Copy out each line of the listing that has the word "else" in it.

:: Exercise input

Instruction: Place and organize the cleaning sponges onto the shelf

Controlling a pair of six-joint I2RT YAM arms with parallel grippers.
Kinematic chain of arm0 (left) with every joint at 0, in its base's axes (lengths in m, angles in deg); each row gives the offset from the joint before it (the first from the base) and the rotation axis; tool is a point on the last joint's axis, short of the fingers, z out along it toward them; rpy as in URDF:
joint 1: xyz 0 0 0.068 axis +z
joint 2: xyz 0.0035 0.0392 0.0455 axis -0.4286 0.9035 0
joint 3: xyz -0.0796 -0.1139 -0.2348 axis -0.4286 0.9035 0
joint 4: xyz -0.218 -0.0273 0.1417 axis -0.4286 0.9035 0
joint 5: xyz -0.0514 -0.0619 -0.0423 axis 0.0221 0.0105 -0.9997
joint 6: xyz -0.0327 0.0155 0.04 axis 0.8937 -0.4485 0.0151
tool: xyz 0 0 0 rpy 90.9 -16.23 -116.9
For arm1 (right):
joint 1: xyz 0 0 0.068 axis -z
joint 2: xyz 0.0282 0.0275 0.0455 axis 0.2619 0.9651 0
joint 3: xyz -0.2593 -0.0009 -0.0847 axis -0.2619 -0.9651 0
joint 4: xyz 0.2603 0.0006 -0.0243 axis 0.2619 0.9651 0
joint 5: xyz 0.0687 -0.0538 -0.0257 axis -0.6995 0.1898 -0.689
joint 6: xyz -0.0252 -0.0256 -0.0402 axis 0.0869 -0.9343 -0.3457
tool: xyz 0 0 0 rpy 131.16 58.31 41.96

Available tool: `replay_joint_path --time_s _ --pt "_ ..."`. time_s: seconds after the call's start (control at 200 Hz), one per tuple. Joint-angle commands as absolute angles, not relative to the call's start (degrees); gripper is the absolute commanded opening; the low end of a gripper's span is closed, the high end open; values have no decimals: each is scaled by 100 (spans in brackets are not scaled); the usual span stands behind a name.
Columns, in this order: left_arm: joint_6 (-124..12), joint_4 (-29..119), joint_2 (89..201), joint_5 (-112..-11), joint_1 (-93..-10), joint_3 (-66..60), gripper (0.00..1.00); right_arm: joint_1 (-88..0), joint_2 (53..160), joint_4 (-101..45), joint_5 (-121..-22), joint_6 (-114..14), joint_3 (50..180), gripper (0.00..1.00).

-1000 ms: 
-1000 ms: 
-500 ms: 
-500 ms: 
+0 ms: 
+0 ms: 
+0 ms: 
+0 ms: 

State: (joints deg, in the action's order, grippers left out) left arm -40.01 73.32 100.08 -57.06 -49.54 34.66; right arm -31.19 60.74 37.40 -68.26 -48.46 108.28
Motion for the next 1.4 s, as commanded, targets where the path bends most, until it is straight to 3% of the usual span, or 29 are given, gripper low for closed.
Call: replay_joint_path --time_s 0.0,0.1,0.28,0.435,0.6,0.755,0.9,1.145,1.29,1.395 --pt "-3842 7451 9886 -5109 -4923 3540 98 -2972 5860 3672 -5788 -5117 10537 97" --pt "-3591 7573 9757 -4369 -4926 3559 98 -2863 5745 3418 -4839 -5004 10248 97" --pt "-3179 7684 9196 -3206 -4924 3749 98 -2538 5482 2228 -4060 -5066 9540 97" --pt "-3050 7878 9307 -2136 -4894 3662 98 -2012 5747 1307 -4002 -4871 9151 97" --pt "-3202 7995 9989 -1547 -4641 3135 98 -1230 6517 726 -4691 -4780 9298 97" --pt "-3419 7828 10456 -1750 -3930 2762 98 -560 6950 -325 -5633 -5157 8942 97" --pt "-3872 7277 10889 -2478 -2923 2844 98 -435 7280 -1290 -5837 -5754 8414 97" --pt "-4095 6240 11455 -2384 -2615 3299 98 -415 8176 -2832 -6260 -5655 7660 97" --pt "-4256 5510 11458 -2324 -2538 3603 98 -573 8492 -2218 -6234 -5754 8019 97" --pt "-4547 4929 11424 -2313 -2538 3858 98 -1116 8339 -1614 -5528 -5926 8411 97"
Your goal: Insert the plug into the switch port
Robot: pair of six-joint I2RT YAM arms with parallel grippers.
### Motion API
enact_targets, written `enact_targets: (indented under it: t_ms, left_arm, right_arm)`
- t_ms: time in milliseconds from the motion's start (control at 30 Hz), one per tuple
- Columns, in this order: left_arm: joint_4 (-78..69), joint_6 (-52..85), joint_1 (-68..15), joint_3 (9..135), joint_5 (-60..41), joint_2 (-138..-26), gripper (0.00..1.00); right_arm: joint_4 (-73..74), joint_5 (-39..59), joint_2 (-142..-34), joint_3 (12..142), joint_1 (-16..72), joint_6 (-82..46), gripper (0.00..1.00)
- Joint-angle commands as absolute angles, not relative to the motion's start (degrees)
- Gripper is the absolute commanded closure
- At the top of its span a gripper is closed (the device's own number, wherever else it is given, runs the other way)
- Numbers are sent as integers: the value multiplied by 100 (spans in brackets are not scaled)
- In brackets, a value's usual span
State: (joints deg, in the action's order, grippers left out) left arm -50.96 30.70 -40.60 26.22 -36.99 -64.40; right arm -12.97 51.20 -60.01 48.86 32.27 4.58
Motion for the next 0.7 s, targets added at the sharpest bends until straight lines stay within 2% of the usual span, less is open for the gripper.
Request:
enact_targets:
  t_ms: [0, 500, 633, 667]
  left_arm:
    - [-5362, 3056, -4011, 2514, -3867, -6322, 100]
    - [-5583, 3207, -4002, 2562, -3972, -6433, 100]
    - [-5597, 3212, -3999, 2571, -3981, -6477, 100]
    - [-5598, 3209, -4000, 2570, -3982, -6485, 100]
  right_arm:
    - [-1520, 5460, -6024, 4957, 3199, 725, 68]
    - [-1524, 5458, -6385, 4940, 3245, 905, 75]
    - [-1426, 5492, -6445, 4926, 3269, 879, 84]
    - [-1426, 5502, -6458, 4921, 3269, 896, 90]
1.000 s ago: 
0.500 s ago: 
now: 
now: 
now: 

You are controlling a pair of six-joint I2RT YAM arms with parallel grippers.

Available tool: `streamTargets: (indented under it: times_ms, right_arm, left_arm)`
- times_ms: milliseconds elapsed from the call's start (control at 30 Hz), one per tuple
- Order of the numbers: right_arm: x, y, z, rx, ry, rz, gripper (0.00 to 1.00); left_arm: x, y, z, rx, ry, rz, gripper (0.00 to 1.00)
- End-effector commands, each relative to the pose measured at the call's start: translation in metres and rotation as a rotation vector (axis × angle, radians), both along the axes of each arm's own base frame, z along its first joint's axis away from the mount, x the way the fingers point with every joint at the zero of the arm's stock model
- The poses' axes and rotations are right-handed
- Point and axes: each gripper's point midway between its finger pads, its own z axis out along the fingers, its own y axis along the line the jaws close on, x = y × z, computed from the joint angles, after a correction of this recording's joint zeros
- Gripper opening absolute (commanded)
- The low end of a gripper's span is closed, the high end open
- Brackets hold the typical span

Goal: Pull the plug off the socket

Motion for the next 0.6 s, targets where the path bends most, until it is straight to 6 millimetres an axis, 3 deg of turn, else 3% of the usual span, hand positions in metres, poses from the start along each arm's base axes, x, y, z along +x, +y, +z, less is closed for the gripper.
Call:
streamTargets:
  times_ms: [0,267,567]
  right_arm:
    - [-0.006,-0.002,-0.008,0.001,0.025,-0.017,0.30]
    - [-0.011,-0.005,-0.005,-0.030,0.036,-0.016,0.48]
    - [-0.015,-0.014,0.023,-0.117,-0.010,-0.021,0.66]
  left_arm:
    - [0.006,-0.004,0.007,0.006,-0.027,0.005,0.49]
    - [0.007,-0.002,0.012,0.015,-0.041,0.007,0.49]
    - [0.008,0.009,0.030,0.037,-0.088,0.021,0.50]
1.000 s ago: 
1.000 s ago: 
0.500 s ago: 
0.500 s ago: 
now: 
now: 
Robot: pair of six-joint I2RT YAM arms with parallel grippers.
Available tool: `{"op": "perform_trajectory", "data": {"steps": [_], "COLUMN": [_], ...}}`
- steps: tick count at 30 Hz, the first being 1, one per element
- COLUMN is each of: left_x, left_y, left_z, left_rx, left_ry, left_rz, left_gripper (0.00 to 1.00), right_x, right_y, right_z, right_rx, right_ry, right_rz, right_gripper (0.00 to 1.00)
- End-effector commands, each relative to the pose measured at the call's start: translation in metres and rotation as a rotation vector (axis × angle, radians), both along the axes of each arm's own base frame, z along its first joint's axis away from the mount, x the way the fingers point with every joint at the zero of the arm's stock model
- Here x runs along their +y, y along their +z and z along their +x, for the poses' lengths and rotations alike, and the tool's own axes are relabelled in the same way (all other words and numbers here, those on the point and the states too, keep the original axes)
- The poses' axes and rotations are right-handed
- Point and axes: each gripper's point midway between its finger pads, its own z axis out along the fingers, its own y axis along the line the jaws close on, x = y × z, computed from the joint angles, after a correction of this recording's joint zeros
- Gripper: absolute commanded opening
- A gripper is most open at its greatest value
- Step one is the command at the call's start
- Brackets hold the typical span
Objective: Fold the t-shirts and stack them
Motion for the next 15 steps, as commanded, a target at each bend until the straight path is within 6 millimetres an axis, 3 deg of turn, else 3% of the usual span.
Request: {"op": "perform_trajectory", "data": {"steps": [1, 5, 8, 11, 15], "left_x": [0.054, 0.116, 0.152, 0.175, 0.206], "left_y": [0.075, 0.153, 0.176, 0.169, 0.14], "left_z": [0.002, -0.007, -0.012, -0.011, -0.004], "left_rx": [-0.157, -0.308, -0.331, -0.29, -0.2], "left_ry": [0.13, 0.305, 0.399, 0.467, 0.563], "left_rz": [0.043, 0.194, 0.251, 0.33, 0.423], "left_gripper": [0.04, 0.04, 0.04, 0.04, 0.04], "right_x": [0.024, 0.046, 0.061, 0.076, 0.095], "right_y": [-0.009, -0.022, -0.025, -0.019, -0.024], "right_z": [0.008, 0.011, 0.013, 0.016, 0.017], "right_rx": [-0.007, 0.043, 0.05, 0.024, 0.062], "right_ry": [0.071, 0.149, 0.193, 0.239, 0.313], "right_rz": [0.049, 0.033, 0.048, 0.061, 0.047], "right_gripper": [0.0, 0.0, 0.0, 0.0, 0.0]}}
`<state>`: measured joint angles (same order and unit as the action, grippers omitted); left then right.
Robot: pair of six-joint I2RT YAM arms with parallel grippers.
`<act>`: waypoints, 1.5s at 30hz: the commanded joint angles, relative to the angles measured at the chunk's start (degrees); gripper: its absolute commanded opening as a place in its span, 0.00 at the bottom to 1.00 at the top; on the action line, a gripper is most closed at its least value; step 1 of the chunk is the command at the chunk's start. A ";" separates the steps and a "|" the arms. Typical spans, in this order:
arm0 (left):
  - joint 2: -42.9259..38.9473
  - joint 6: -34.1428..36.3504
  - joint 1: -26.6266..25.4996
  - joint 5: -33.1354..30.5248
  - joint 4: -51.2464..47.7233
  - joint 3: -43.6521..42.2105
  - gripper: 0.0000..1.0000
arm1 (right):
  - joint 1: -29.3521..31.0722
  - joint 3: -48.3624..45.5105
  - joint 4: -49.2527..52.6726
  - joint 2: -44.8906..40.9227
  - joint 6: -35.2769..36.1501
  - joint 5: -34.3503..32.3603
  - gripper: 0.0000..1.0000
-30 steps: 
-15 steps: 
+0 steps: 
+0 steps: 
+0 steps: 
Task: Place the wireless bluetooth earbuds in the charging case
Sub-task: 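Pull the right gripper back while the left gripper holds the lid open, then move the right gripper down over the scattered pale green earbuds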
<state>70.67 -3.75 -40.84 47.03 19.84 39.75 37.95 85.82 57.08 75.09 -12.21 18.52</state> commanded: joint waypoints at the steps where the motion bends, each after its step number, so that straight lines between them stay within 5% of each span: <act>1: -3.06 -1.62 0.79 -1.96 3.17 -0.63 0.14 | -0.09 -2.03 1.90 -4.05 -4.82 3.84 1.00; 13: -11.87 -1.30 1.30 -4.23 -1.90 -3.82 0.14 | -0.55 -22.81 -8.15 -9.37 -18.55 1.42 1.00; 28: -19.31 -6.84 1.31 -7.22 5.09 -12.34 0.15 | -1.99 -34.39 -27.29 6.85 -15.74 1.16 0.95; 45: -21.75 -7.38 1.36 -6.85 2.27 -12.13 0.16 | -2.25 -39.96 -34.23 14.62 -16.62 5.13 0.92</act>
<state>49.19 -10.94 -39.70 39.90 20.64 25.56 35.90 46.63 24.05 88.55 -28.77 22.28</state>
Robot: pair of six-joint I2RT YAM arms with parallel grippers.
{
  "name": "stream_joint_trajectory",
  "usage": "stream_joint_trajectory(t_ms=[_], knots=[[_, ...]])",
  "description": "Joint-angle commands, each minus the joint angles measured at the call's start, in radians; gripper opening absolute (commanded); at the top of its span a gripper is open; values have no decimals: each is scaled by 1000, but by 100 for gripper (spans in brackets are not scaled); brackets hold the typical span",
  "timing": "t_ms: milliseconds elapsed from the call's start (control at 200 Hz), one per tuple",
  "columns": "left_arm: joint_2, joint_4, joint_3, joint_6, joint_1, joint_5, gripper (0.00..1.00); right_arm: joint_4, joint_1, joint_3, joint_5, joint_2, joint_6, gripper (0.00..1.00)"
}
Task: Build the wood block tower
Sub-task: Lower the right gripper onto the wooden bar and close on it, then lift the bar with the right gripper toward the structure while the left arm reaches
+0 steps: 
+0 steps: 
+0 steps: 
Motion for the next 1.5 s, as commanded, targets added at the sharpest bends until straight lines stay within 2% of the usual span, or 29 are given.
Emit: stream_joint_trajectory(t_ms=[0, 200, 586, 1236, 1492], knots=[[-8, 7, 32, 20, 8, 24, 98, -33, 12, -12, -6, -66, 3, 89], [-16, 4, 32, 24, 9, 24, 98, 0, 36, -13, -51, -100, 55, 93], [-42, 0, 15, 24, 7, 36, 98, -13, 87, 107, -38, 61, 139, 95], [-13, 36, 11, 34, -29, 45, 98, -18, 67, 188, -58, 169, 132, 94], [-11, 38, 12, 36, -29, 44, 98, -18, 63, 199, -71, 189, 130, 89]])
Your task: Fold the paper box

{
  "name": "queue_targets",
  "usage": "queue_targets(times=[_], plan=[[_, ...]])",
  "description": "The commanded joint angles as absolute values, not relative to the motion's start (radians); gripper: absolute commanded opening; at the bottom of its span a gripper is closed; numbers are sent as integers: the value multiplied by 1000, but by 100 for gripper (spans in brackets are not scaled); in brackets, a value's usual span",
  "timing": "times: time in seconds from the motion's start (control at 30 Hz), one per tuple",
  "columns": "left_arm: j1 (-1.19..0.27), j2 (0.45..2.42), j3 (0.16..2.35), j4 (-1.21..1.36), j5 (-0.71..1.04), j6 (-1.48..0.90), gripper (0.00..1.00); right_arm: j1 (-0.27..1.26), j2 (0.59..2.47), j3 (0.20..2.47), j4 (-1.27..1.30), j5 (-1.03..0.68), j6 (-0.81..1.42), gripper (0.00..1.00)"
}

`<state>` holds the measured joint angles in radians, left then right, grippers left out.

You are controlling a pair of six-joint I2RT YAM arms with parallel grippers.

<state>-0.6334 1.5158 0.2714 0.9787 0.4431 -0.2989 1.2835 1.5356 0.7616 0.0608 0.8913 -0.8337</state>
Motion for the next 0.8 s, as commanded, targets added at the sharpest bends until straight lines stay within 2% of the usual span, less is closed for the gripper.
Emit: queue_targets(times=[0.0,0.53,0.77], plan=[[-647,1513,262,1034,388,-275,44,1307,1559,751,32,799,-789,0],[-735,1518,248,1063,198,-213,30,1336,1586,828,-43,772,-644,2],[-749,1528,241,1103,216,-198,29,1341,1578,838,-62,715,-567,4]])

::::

» **Answer for the task**
- At the top of its span a gripper is closed (the device's own number, wherever else it is given, runs the other way)
Motion for the next 0.6 s, targets where the path bends most, until it is straight to 6 millimetres an axis, 3 deg of turn, else 3% of the usual span, hand positions in metres, poses from the start along each arm's base axes, x, y, z along +x, +y, +z, less is closed for the gripper.
Motion for the next 15 steps, as commanded, a target at each bend until the straight path is within 6 millimetres an axis, 3 deg of turn, else 3% of the usual span.

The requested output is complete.